FWIW all of my Mac and iOS apps are upfront paid, with no telemetry or server-side component.

Of course I don't distribute them via snail mail though.

I'm doing pretty well. I'm certainly not rich, and probably not making as much money as corporate software engineers in the US, but I'm doing better financially than the majority of people. It's not impossible to follow the old business model.

  • TheNewsIsHere a day ago

    I preferentially select for this software model. What applications to you make and where might I find them?

    I eagerly and quickly pay for major version upgrades to the independent software I buy. I’d like that model to stick around.

  • direwolf20 2 days ago

    How do you know they don't have telemetry?

    • lapcat 2 days ago

      I wrote them. I'm baffled by your question.

      • lastofthemojito 2 days ago

        I (and presumably the commenter you're responding to) initially read "all of my Mac and iOS apps" as "all of the Mac and iOS apps I use" instead of "all of the Mac and iOS apps I've written".

        • lapcat 2 days ago

          Did you and the other replier stop reading my comment after the first sentence? Because the second and following sentences make very clear—e.g., "distribute"—that I was talking about apps developed and sold by me.

throwaway132448 2 days ago

It’s got to the point where I turn off my WiFi now to do performance-sensitive work, because of the boost that killing all this background rubbish gives. Anything I need online I can just offload to my phone while my computer is offline.
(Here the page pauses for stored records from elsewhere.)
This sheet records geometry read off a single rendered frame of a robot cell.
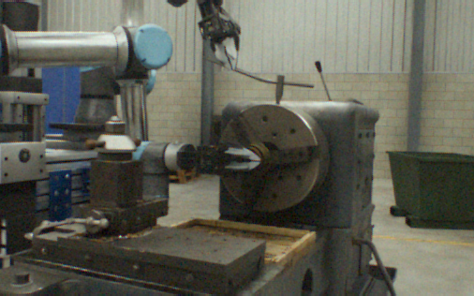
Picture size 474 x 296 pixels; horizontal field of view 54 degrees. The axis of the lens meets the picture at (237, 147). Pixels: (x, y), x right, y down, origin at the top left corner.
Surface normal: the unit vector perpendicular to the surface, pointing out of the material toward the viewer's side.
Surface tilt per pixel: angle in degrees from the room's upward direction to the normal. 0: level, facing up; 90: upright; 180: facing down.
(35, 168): 90
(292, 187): 90
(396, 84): 90
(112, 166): 90
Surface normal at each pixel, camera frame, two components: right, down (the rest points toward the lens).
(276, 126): -0.41, 0.04
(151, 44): 0.64, 0.04
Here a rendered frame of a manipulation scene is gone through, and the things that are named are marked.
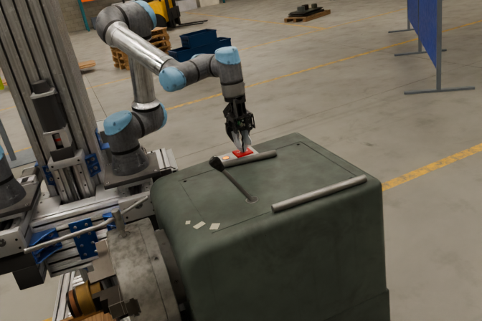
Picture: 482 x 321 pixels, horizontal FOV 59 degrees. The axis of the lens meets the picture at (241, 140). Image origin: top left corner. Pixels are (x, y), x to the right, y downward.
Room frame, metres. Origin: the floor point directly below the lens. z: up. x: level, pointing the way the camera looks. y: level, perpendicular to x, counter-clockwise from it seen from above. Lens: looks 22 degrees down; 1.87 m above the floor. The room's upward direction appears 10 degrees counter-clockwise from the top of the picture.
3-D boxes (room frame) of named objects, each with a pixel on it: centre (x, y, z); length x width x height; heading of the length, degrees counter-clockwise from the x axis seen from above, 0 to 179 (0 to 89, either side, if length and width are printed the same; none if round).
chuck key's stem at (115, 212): (1.01, 0.36, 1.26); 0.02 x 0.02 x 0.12
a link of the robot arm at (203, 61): (1.42, 0.08, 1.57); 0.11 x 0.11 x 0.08; 45
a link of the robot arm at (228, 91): (1.36, -0.01, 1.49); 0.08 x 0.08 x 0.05
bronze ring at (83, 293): (0.98, 0.50, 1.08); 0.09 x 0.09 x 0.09; 19
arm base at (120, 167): (1.64, 0.47, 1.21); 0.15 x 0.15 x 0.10
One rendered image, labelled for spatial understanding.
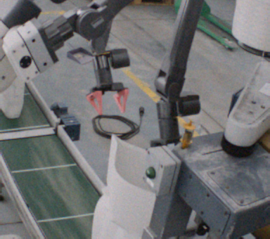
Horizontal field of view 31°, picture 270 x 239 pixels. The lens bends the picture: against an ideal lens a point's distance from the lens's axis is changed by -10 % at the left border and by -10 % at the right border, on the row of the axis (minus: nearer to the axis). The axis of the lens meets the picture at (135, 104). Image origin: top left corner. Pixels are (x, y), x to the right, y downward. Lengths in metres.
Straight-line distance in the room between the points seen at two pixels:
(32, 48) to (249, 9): 0.57
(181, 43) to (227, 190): 0.53
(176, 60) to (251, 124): 0.37
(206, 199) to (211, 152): 0.14
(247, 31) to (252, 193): 0.46
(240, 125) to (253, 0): 0.34
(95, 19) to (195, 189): 0.49
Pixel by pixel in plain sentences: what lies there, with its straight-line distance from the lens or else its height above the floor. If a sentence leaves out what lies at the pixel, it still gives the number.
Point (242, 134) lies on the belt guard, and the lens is 1.17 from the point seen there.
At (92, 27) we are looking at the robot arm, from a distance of 1.30.
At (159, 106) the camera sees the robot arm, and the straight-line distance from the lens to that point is 1.49.
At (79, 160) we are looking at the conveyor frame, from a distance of 2.78.
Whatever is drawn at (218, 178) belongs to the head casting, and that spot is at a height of 1.34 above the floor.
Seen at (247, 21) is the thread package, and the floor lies 1.60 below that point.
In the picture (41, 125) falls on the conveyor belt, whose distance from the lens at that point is 3.09.
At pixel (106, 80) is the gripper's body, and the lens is 1.81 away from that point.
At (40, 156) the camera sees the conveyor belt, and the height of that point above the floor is 0.38.
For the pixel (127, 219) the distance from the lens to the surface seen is 1.65.
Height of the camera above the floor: 1.94
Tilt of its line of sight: 27 degrees down
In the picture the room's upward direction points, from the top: 9 degrees clockwise
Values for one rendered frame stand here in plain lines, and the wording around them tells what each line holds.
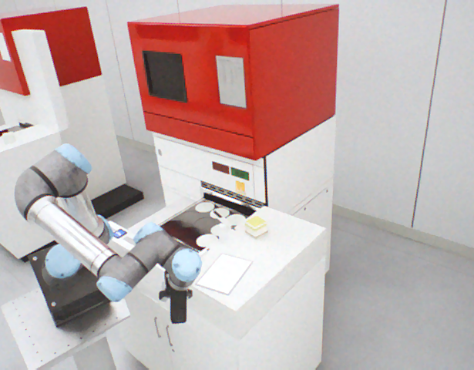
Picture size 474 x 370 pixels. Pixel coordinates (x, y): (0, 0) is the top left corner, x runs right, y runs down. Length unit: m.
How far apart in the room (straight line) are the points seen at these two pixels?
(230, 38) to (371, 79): 1.63
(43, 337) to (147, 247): 0.85
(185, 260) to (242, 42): 1.00
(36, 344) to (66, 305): 0.17
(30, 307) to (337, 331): 1.74
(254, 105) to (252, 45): 0.25
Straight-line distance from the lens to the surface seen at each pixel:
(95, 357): 2.04
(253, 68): 1.77
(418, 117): 3.16
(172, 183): 2.53
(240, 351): 1.65
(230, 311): 1.53
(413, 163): 3.29
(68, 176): 1.28
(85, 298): 1.82
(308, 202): 2.43
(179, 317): 1.25
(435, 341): 2.83
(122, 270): 1.07
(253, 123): 1.83
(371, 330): 2.79
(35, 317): 1.94
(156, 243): 1.09
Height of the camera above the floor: 2.03
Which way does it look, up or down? 28 degrees down
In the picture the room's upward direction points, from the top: 5 degrees counter-clockwise
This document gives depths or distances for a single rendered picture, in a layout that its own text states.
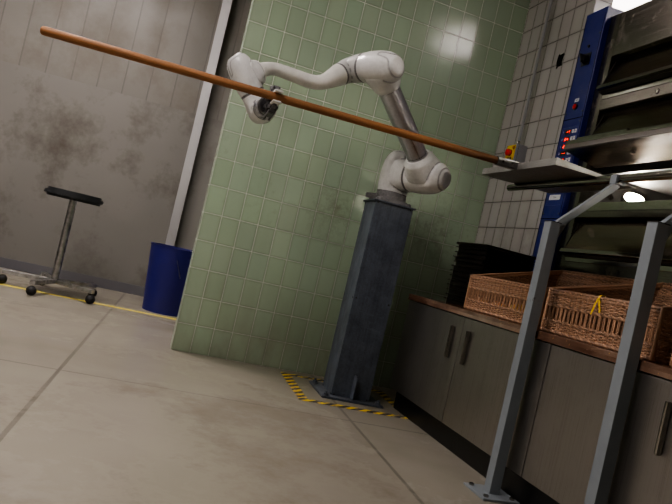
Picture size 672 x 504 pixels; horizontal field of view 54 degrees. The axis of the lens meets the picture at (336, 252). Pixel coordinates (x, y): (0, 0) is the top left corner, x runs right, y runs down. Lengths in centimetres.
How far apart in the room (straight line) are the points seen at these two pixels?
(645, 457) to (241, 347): 230
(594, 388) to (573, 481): 28
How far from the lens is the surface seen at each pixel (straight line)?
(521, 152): 378
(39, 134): 586
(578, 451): 213
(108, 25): 598
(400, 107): 303
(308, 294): 368
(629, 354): 194
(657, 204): 290
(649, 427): 194
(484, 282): 285
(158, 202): 572
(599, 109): 339
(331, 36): 382
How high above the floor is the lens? 65
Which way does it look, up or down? 1 degrees up
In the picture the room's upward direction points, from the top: 13 degrees clockwise
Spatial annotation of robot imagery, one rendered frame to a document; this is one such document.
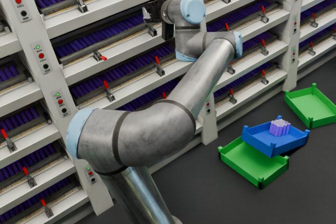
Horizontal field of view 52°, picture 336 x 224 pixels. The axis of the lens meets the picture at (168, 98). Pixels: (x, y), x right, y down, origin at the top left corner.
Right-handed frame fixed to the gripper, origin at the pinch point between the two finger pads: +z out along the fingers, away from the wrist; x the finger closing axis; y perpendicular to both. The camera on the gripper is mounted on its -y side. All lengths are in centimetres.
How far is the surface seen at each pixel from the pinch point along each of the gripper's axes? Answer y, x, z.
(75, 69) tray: -7.0, 36.9, -1.0
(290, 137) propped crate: -88, -54, -13
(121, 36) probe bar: -3.1, 12.7, 2.8
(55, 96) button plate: -13, 48, -2
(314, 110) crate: -87, -83, -7
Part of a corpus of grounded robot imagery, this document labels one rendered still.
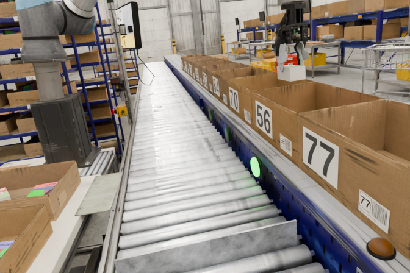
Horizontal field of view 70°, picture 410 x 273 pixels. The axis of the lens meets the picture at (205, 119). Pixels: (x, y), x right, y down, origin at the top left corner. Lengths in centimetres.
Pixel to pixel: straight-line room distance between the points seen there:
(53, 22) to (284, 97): 107
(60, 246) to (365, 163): 84
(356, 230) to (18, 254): 79
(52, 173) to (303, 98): 111
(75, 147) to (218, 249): 95
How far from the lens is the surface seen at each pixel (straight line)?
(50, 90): 153
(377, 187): 66
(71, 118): 149
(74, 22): 159
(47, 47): 149
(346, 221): 71
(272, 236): 83
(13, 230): 114
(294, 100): 131
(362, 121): 100
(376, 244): 63
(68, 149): 155
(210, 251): 80
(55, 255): 99
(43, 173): 141
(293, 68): 101
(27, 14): 151
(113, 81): 199
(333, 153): 74
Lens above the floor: 129
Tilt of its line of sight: 16 degrees down
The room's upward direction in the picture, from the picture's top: 6 degrees counter-clockwise
  • ChrisMarshallNY 2 days ago

    The problem with doing that, is that the standard TCP timeout is 60 seconds.

    All of a sudden, you are beset with 60-second hangs.
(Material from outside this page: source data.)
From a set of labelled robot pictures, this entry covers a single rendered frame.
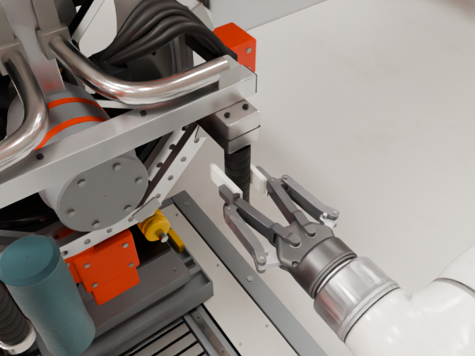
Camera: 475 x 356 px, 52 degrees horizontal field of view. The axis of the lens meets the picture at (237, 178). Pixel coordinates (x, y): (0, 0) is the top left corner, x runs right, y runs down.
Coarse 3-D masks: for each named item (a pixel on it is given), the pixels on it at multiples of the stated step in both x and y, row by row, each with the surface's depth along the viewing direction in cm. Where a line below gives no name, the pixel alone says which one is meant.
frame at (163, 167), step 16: (192, 0) 71; (208, 16) 74; (176, 48) 81; (192, 64) 79; (192, 128) 89; (160, 144) 93; (176, 144) 90; (192, 144) 90; (160, 160) 94; (176, 160) 90; (160, 176) 91; (176, 176) 93; (160, 192) 93; (144, 208) 93; (128, 224) 93; (0, 240) 82; (64, 240) 87; (80, 240) 88; (96, 240) 91; (64, 256) 88
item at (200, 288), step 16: (176, 240) 141; (192, 256) 138; (192, 272) 135; (192, 288) 134; (208, 288) 134; (16, 304) 129; (160, 304) 131; (176, 304) 129; (192, 304) 134; (128, 320) 128; (144, 320) 128; (160, 320) 129; (112, 336) 125; (128, 336) 124; (144, 336) 129; (32, 352) 118; (96, 352) 119; (112, 352) 124
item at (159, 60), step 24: (96, 0) 73; (120, 0) 94; (72, 24) 75; (120, 24) 100; (168, 48) 86; (144, 72) 97; (168, 72) 90; (0, 96) 78; (96, 96) 85; (0, 120) 78; (144, 144) 96; (0, 216) 87; (24, 216) 89; (48, 216) 92
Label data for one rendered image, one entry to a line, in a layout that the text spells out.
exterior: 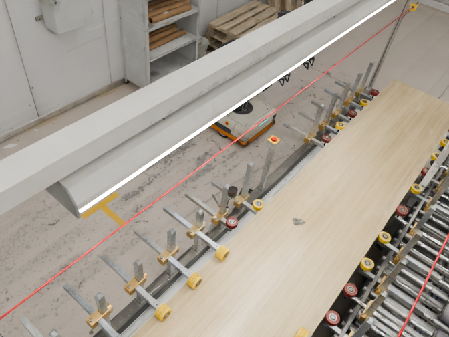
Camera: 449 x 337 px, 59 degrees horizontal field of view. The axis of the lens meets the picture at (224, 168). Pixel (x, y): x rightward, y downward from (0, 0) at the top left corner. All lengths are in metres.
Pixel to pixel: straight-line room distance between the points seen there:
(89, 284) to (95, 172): 2.63
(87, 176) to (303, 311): 1.78
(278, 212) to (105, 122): 2.03
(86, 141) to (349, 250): 2.17
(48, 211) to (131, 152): 3.08
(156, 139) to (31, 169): 0.30
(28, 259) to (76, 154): 2.92
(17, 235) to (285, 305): 2.43
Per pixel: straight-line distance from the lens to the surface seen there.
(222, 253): 2.41
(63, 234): 3.77
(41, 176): 0.80
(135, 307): 2.55
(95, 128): 0.86
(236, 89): 1.14
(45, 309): 3.44
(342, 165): 3.26
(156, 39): 5.16
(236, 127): 4.34
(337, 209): 2.92
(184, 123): 1.01
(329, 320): 2.44
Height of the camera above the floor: 3.01
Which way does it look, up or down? 45 degrees down
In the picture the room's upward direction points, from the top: 9 degrees clockwise
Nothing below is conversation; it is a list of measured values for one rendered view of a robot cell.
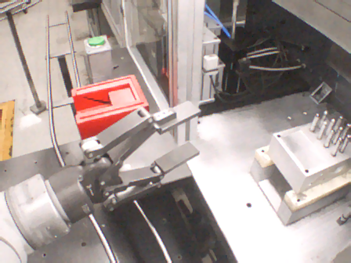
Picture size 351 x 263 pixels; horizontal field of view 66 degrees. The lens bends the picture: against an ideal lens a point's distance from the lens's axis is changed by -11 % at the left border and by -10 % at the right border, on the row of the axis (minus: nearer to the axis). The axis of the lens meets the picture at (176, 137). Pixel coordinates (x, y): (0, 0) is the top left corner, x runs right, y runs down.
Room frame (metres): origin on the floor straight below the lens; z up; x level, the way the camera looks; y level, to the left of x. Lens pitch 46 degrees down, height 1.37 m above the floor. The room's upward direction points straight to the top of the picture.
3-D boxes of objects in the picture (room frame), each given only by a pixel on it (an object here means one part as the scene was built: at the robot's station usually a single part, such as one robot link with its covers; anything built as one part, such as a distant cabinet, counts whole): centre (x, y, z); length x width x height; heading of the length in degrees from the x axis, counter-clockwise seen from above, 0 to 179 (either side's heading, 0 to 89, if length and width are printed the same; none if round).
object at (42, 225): (0.19, 0.18, 1.04); 0.09 x 0.06 x 0.09; 35
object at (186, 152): (0.32, 0.00, 1.00); 0.07 x 0.03 x 0.01; 125
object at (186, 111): (0.32, 0.00, 1.09); 0.07 x 0.03 x 0.01; 125
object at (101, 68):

    • embedding-shape 2 days ago

      If the computer doesn't have any online network connection, shouldn't it outright error? I understand that the timeout sucks when your network is not connected to the internet but still alive, then that's an issue, but if there is no connection at all, why would the timeouts matter?

      • moduspol 2 days ago

        It wouldn't be able to open a TCP connection without knowing what IP address / interface to use.

        You're right--it should outright error. You should only see timeouts like that if you were dropping the packets from some middleware or middlebox, but your client still had a valid IP address.

    • xnorswap 2 days ago

      You just gave me flashbacks of mistyping a folder share name on windows and having the whole PC lock up for a minute or two.

    • [removed] 2 days ago
      [deleted]
    • lapcat 2 days ago

      > All of a sudden, you are beset with 60-second hangs.

      No, that's not how it works. Frankly, I'm astonished to see this claim here.

      • pixl97 2 days ago

        The problem with this is some apps do incredibly stupid things. Now I'm not saying the operating system itself, but I had some ide screw off and go into long pause mode when my laptop was in airplane mode.

        • lapcat 2 days ago

          I'm sure there are stupid apps out there, but "the standard TCP timeout" was a misdiagnosis of the problem.

      • ChrisMarshallNY 2 days ago

        Depends.

        I have a couple of apps on my computer that do exactly that.

        I am looking forward to learning how it does work...

peddling-brink 2 days ago

And then Minecraft writes to a log 18,000 times a second, moaning about being unable to contact the telemetry provider until your disk fills up.

I don’t know if they ever fix that bug, because I uninstalled the thing. The third-party launchers didn’t have that problem.